"Lucas'ı neden kıskandın, Jake?" Dilini çıkarıp alt dudağını ıslattı. Bunu farkında olarak yaptığını sanmıyordum ama başka bir şeyi fark edemiyordum. "Yani o hala ailesine bağımlı, her gece parti yapan bir oğlan. Senin gerçek bir hayatın, harika bir kariyerin var."

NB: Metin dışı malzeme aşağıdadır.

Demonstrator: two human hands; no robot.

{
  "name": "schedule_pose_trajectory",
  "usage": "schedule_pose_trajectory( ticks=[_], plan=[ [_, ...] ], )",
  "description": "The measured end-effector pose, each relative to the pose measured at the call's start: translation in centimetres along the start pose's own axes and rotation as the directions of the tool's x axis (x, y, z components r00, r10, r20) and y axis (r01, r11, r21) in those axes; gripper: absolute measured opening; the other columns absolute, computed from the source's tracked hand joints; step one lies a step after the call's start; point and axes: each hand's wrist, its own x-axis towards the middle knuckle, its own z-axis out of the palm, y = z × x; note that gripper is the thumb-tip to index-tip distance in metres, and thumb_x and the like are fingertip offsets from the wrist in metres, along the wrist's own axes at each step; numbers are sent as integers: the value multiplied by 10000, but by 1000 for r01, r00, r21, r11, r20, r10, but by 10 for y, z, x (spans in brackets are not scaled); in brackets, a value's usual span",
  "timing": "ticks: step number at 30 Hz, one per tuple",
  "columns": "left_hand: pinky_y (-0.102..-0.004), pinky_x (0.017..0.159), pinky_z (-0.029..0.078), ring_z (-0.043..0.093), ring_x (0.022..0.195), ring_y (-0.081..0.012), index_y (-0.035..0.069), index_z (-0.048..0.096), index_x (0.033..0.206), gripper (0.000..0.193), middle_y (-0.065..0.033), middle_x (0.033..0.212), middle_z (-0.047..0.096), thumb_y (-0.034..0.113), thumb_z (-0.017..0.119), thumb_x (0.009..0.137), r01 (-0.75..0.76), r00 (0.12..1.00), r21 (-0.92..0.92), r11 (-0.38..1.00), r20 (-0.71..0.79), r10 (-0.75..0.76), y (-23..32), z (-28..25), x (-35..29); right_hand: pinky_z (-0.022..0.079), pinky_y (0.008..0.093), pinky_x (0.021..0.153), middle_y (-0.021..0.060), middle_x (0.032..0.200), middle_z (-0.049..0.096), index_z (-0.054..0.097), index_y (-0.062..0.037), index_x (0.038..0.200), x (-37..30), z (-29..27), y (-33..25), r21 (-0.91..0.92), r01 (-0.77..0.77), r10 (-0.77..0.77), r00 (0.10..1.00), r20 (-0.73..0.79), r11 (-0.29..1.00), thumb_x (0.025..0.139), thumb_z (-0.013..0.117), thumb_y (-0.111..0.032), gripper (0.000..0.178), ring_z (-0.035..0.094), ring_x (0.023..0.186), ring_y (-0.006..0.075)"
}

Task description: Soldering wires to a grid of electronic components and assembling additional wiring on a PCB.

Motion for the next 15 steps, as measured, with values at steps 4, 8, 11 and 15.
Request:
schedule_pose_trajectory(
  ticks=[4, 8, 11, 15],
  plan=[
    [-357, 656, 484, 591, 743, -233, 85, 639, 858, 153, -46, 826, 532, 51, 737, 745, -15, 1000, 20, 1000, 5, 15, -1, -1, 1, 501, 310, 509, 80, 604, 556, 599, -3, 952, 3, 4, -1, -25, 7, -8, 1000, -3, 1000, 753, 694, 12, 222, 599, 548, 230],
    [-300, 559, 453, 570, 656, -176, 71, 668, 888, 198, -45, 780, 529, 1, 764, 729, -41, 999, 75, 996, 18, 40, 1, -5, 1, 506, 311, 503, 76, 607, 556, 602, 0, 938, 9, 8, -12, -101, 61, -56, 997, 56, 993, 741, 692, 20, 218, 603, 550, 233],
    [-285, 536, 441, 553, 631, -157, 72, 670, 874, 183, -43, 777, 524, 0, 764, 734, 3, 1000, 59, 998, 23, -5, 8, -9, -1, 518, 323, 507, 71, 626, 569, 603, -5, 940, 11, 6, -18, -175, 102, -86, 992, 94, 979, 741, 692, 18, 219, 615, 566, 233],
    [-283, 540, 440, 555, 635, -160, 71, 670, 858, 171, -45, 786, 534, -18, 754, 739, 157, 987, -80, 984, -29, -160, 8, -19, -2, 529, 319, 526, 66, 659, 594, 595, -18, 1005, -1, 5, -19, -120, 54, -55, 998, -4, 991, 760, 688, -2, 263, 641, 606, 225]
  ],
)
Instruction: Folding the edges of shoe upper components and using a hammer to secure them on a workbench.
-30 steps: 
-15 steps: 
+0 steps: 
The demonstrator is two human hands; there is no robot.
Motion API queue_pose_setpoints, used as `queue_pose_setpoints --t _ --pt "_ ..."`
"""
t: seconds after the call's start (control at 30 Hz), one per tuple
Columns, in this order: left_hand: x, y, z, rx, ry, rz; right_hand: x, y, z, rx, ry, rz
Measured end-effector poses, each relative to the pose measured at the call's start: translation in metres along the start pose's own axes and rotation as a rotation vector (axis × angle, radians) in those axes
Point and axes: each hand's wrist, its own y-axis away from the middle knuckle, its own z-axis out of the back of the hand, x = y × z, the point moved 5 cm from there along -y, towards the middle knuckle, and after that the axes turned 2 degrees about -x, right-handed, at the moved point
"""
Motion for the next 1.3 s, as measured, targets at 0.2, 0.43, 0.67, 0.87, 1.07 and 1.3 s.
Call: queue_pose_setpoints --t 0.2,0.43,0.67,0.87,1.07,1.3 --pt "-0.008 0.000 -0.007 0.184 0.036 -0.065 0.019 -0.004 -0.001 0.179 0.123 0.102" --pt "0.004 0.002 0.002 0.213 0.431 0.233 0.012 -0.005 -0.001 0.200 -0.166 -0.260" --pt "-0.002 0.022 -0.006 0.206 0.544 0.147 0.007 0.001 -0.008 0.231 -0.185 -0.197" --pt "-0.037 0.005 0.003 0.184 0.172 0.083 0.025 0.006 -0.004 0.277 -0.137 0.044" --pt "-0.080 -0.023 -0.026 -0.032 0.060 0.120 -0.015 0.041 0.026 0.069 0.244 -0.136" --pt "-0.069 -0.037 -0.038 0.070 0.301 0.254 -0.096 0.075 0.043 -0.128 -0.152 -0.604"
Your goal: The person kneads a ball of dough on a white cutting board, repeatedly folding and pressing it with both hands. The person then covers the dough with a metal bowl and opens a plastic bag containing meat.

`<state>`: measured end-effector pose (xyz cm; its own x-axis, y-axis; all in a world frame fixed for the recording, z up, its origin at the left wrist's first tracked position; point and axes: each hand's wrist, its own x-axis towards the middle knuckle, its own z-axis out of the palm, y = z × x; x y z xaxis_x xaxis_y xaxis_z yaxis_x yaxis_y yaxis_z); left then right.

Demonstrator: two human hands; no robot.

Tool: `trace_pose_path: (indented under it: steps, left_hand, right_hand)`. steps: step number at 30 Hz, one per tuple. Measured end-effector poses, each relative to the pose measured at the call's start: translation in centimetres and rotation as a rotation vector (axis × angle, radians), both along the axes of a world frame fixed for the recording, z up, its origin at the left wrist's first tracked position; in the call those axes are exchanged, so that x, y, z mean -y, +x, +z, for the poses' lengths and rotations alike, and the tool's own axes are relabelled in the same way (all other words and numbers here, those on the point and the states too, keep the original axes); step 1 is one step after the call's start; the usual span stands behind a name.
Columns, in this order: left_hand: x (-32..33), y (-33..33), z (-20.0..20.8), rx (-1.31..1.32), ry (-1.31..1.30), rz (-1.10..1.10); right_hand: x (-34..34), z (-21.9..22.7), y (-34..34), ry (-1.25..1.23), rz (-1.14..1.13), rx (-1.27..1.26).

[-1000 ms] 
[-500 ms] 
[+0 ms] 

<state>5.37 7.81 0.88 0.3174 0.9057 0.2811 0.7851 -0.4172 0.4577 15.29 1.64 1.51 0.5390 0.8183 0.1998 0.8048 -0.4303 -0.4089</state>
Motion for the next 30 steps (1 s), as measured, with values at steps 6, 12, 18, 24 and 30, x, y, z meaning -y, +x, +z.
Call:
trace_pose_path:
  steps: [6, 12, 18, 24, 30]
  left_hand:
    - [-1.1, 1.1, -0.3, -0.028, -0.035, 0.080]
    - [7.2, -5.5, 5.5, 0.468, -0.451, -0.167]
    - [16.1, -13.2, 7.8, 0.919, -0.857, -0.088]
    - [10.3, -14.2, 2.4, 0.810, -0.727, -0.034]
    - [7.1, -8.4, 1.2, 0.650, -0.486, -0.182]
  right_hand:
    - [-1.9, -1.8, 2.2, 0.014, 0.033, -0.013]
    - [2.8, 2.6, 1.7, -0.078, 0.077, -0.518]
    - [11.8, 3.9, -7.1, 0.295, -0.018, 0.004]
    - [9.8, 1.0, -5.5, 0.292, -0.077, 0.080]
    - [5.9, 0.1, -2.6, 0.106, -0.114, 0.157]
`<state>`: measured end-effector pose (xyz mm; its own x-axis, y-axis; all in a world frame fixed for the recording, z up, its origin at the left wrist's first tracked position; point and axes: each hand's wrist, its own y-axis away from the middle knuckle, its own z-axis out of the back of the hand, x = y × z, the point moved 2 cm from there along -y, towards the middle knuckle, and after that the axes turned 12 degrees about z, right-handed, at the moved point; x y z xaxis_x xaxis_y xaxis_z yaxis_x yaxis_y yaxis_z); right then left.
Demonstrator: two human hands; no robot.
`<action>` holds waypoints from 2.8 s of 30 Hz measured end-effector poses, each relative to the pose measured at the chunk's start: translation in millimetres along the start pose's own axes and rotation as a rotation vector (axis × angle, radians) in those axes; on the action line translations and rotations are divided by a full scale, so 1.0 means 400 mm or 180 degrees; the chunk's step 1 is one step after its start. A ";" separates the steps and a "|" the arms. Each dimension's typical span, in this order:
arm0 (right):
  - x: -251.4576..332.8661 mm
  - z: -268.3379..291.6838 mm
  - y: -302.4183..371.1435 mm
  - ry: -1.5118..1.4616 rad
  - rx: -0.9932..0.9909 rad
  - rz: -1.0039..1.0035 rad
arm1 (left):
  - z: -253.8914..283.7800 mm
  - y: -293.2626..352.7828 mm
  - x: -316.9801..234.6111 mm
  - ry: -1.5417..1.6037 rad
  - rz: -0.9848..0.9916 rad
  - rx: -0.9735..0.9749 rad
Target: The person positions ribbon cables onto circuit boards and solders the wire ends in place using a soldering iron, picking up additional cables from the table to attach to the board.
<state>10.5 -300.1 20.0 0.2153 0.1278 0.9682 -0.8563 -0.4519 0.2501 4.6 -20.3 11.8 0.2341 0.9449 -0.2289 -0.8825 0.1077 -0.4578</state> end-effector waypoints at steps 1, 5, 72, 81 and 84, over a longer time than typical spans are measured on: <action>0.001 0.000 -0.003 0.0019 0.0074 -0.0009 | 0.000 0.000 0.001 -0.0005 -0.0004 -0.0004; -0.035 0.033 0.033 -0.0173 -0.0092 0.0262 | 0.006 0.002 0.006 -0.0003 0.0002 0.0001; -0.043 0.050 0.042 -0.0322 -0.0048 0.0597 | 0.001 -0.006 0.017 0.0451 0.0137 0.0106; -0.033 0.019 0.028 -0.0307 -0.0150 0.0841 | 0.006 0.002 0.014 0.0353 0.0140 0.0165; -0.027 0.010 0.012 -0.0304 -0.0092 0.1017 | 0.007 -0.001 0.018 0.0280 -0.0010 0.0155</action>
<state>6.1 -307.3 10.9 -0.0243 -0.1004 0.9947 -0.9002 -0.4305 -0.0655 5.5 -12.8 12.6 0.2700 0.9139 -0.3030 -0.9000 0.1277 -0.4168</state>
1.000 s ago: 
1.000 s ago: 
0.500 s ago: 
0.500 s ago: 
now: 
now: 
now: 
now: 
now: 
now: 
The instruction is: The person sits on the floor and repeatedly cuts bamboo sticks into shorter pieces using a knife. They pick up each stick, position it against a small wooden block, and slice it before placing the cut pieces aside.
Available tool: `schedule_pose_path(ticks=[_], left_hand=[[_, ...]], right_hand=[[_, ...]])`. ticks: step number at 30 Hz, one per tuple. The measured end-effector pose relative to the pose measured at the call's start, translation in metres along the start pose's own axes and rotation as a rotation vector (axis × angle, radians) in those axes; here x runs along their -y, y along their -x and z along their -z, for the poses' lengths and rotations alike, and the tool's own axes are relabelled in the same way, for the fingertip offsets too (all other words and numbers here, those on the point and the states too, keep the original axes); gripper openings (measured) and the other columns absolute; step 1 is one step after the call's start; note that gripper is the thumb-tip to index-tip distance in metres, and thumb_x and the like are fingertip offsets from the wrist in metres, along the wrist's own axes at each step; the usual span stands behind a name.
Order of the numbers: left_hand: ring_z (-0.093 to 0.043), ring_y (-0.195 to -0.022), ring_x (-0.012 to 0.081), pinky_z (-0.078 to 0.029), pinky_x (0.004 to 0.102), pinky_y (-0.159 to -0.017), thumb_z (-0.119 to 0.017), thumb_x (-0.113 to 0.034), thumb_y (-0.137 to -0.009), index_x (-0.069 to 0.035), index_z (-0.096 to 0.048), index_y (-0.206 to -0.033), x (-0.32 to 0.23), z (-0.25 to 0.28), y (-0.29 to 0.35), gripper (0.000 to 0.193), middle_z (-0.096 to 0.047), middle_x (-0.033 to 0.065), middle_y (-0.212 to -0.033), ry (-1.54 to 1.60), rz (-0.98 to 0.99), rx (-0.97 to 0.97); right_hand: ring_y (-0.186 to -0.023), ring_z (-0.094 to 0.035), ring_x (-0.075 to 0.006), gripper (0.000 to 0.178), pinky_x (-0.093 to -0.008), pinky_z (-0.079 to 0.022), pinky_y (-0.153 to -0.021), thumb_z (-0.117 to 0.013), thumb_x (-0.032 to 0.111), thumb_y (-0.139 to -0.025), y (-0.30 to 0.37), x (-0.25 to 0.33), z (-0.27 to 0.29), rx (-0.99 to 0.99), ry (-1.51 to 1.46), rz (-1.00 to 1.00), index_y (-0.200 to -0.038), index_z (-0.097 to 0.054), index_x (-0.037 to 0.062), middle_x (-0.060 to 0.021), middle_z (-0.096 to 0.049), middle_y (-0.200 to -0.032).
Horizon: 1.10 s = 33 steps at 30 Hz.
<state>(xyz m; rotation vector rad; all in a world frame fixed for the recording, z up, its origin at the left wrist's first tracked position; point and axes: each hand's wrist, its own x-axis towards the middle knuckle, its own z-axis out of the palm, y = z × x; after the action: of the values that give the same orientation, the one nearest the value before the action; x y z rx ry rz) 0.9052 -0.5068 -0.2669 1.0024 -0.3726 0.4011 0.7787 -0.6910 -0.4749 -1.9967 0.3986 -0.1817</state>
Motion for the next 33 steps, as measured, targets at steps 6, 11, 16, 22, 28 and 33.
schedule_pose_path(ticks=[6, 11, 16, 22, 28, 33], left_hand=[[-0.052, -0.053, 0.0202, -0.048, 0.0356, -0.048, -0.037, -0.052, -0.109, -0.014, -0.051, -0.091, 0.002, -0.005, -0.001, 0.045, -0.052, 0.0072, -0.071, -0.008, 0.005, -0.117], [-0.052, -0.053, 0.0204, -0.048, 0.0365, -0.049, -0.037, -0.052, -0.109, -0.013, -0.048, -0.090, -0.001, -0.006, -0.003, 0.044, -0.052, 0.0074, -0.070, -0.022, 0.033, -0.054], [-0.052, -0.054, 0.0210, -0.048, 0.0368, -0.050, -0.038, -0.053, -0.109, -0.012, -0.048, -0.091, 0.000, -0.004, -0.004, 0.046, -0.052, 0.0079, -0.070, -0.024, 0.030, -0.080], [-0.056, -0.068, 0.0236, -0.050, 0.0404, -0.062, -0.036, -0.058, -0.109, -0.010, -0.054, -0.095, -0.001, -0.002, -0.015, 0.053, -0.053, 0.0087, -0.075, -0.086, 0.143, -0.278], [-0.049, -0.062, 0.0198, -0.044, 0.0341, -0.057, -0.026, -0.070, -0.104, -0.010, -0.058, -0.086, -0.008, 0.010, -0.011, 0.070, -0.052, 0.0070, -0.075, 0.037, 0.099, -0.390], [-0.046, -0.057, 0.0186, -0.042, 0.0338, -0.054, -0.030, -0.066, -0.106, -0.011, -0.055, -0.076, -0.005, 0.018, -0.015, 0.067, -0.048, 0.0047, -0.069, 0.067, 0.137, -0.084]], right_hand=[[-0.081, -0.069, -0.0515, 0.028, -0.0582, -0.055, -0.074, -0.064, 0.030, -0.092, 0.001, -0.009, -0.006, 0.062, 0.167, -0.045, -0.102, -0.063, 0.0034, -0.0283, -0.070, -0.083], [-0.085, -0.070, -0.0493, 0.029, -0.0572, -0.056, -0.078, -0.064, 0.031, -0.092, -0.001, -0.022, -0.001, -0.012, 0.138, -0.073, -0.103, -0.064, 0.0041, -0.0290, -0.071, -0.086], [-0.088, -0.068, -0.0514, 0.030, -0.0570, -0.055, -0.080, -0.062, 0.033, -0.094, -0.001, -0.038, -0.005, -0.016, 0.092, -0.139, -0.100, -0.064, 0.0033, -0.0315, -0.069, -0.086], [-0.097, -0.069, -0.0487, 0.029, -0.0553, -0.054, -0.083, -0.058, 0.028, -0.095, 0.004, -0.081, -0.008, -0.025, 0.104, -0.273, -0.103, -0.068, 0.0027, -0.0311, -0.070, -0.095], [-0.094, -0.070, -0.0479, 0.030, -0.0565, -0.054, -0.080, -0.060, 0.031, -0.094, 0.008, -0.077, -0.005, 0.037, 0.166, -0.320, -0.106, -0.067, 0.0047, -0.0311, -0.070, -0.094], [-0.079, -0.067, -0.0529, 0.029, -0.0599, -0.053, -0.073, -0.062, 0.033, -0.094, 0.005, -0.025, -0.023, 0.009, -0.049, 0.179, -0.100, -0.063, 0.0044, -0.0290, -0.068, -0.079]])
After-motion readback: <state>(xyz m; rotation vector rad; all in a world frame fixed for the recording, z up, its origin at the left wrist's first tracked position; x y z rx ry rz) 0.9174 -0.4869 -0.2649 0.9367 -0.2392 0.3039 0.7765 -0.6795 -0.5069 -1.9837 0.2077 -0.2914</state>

"Ama o sana sahipti." Konuşmadan önce düşünmedim bile; çünkü Chelsea McQuaid'de... vermek istememe sebep olan bir şeyler vardı. Daha fazlasını. Diğer elimle uzanıp yanağını avuçladım. Saçının ipeksi tutamları parmaklarıma döküldü. "En azından bu akşam için öyleydi. Nasıl kıskanmazdım?"
Chelsea daha da yaklaştı ve aramızda santimler kalana kadar başımı eğdim. O kadar yakındık ki nefesindeki tatlı nanenin tadını alabiliyordum.
"İstediğin bu mu?" diye sordu sessizce. "Beni mi istiyorsun?"
O berrak mavi gözlerde kendimi kaybettim. Sonsuz ve tropik denizler gibi azur mavisiydi. Sesim fısıltıyla çıktı. "Sürekli. Artık seni istemediğim zamanı hatırlayamıyorum."
*****
"Bence içten içe kıvranıyorsun. Önce kimi öldürmek istediğine karar veremiyorsun. Eğer söz konusu Presley olsaydı ben öyle hissederdim." Cevabımı bekleyerek duraksadı. Raftan bir kitap aldım ve sayfalarını taradım. "Sadece senin yanında olduğumu bilmeni istiyorum, Jake. Neye ihtiyacın olursa."
Kitabı pat diye kapattım ve ona dik dik baktım. Bir şey yaptı diye değil ama sırf orada olduğu için... "Bir çocuğun evi onun kalesidir. Onları öcülerden veya çocuklar bugünlerde ne s*kimden korkuyorsa onlardan korur." Dişlerimi sıktım. "Evlerine gelip onları aldılar, Stanton. Bu bir çocuğa ne yapar biliyor musun?"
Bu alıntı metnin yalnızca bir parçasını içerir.